The Bisaltae (Βισάλται) were a Thracian people on the lower Strymon river, who gave their name to Bisaltia, the district between Amphipolis and Heraclea Sintica (the modern village of Rupite, Bulgaria) on the east and Crestonice on the west. They also made their way into the peninsulas of Acte and Pallene in the south, beyond the river Nestus in the east, and are even said to have raided Cardia.

According to mythology, they were the descendants of Bisaltes, the son of Helios and Gaia (the personifications of the Sun and Earth), after whom they were named.

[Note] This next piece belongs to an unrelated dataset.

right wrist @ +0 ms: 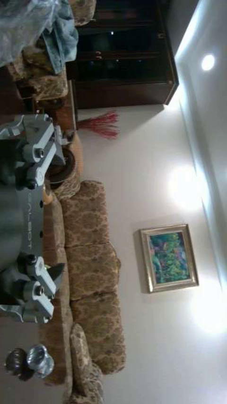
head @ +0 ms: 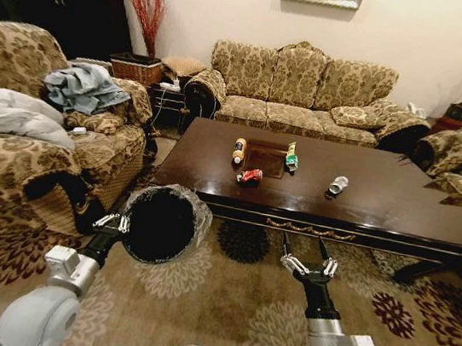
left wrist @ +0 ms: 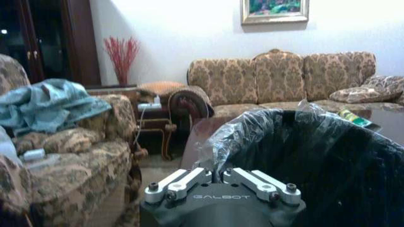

Between the 470s and 450s BC they issued large silver coins, which depict a naked horseman standing next to a horse and wearing a petasos hat, and the name of the tribe in the Parian-Thasian alphabet. These coins weighed 29 grammes each and were by far the largest of a number of similar coins issued by Macedonian and Thracian tribes in this period, numbering perhaps half a million coins (ca. 14,500 kilogrammes of silver). The source of the silver was probably a silver mine at Lake Prasias, near Mount Dysorum, which is mentioned by Herodotus. Under a separate king at the time of the Persian Wars, they were annexed by Alexander I (498 BC-454 BC) to the kingdom of Macedon. He continued to mint coinage from the silver mine at Lake Prasias, using the same coinage designs as the previous Bisaltian coinage. At the division of Macedon into four districts by the Romans after the battle of Pydna (168) the Bisaltae were included in Macedonia Prima.

Plutarch, in his Life of Perikles, says that the Athenians established a colony ("cleruchy")"a thousand to dwell among the Thracian tribe of the Bisaltae." This colony was meant to strengthen Athen's hold over the wealthy region around Amphipolis, which would become a major battleground in the Peloponnesian War.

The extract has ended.